What to produce
Wherever a picture appears in the listing, leave it out, and copy the rest exactly.

Dataset section
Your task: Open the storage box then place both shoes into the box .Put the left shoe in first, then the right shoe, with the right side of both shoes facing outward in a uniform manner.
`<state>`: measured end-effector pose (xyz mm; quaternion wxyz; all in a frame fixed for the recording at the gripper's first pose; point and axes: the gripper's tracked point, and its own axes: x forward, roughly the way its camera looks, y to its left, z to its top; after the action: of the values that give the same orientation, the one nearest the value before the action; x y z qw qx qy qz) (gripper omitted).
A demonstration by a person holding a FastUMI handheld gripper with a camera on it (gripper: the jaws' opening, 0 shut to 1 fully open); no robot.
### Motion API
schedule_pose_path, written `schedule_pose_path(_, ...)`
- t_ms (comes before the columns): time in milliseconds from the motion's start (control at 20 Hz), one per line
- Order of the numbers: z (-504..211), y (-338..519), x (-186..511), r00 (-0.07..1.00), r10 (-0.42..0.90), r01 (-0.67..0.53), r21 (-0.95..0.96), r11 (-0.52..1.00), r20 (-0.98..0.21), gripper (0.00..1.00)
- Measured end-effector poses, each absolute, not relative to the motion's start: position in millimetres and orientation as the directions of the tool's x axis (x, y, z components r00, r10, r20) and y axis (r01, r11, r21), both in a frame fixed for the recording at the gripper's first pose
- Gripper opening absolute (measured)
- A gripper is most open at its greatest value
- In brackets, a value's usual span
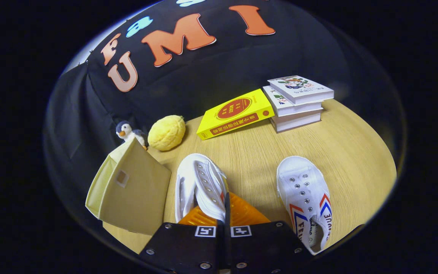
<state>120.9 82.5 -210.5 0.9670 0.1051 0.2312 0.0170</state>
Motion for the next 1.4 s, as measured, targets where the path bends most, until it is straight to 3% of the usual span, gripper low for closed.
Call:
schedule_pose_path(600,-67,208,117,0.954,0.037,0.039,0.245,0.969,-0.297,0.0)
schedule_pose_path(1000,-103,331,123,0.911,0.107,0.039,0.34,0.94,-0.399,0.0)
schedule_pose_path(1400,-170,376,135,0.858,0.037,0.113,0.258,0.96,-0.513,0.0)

Answer section
Your task: Open the storage box then place both shoes into the box .Put the left shoe in first, then the right shoe, with the right side of both shoes facing outward in a uniform manner.
`<state>`: measured end-effector pose (xyz mm; quaternion wxyz; all in a frame fixed for the recording at the gripper's first pose; point and axes: the gripper's tracked point, and its own axes: x forward, roughly the way its camera looks, y to its left, z to its top; after the action: of the values that give the same orientation, the one nearest the value before the action; x y z qw qx qy qz) (gripper omitted).
A demonstration by a person holding a FastUMI handheld gripper with a camera on it (gripper: the jaws' opening, 0 shut to 1 fully open); no robot.
### Motion API
schedule_pose_path, written `schedule_pose_path(_, ...)`
- t_ms (comes before the columns): time in milliseconds from the motion's start (control at 20 Hz), one per line
- Order of the numbers: z (-504..211), y (-338..519), x (-186..511), r00 (-0.07..1.00), r10 (-0.42..0.90), r01 (-0.67..0.53), r21 (-0.95..0.96), r11 (-0.52..1.00), r20 (-0.98..0.21), gripper (0.00..1.00)
- Measured end-effector poses, each absolute, not relative to the motion's start: position in millimetres and orientation as the directions of the tool's x axis (x, y, z components r00, r10, r20) and y axis (r01, r11, r21), both in a frame fixed for the recording at the gripper's first pose
- Gripper opening absolute (measured)
- A gripper is most open at its greatest value
- In brackets, a value's usual span
<state>120.9 82.5 -210.5 0.9670 0.1051 0.2312 0.0170</state>
Motion for the next 1.4 s, as measured, targets where the path bends most, until it is straight to 3% of the usual span, gripper low for closed.
Call:
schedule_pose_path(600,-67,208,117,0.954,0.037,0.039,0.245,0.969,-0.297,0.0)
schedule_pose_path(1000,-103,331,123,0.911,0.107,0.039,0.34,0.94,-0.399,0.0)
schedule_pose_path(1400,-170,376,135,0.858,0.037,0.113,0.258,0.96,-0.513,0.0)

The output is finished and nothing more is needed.